All the measured variable names (in column 5 and beyond in the data file) are shown in the "select variable" area. Simply click the radio button next to the variable that you would like to see. RETIGO will automatically show the data on the map and update the colorbar accordingly. You can also select which colormap to use and adjust the range of the variable by entering minimum and maximum values into the appropriate text boxes. The data range will apply to the map and to all supporting plots (timeseries, etc.).

Time control

The time control is a horizontal slider (Figure 5) near the top of the application that is used to pinpoint a particular data sample in time. The selected time is shown above the slider, referenced to the desired timezone. The corresponding data value is shown below the slider. Dragging the slider allows you to track the dataset over time. You can also use the animation controls to animate or single-step through time.

Toolbar

The toolbar (Figure 6) allows you to interact with the map in various ways:

The "home" button automatically centers the map around your data, and sets the optimal zoom level to show the entire dataset.
The "move map" button lets you recenter the map. With the "move map" icon selected, simply left-click anywhere in the map and drag the mouse while keeping the left mouse button down. Once the map is in the desired position, let go of the mouse button.
The "drop analysis point" function lets you designate a point on the map, denoted by a pushpin. You can then plot your data as a function of distance from the point (see below). This might be useful if you know the location of a pollutant source. To designate a point, select the icon and then left-click anywhere on the map. A pushpin will appear to mark the selected point. The pushpin can be dragged to a new location by simply left-clicking on it, moving it to a new location, and letting go of the mouse button. To delete the pushpin, right click on it.
The "create analysis polyline" function is similar to the analysis point, except you create a polyline instead of a point. Left-click to create the starting point, and then again to create the ending point. The polyline can be modified into any shape by clicking on the center of the line and displacing it, creating two new line segments each with a new center. By repeatedly adjusting the location of the centers, the polyline can take on any shape. For example, the polyline could be made to approximate the contour of a road. To delete the polyline, right click on it.
The "crop region" function lets you exclude all data outside of the defined box. With the crop region icon selected, simply left click and drag on the map to define the region of interest. Any analysis plots that are active (see below) will automatically update to reflect the selection. To delete the crop region, right click on it.

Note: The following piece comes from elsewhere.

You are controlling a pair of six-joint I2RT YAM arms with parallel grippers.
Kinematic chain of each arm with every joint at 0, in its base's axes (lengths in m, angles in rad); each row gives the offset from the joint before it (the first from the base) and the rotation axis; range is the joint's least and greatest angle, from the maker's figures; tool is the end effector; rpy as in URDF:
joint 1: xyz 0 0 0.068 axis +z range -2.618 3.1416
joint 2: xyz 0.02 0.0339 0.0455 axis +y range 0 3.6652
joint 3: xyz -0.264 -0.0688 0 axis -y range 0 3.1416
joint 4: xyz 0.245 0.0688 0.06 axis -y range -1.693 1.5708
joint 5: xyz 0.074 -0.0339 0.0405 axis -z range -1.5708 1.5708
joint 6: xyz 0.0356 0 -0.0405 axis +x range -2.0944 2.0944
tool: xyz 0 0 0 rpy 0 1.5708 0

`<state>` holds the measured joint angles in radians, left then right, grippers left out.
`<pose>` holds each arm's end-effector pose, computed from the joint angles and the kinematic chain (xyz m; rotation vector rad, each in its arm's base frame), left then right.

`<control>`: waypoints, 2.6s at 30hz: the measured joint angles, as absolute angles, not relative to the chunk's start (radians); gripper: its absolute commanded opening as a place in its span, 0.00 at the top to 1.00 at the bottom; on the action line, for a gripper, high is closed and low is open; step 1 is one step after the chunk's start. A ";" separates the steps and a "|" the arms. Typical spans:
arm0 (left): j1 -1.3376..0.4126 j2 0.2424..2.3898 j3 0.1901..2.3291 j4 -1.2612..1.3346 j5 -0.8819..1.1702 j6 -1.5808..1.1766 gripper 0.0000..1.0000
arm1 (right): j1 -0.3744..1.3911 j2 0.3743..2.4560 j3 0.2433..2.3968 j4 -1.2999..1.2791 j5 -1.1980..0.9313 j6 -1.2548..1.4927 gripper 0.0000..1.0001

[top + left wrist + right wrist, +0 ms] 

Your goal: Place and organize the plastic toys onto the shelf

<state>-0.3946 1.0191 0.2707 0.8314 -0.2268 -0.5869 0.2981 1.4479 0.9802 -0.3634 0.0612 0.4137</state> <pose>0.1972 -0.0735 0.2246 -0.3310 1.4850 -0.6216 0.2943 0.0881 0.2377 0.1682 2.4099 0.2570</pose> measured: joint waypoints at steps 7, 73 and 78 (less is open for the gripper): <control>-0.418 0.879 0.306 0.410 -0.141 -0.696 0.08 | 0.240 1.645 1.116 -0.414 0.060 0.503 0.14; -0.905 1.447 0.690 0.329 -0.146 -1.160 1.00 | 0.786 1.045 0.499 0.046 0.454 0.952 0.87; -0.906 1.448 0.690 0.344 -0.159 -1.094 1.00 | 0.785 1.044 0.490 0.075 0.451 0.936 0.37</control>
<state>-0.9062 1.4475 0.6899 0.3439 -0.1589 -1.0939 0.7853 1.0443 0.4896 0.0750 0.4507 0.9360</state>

Step 4: Investigate the Data

RETIGO provides a few simple ways to investigate your data:

Plot data as a function of time
Plot data vs. distance from a point
Plot data vs. minimum distance from a polyline
Plot data in a polar wind-pollution format
Plot one variable versus another in a scatterplot

You can turn the supporting plots on and off using the checkboxes underneath the toolbar. It is possible to have any combination of the map, timeseries plot, analysis plot, wind-pollution plot, and scatterplot active at once.

Timeseries Plot

The timeseries plot (Figure 7) shows the selected variable as a function of time. As you move the time control slider, the corresponding datapoint is highlighted in the timeseries plot with a black circle. You can also add a second variable to the plot, which will be shown with a black triangle and will correspond to a new y-axis on the right. You can zoom into a smaller portion of the time series by using your mouse to click and drag around the area of interest in the horizontal direction. Checking the “hourly average” option may be handy for comparing your data to AirNow and other monitoring data that are on an hourly timebase.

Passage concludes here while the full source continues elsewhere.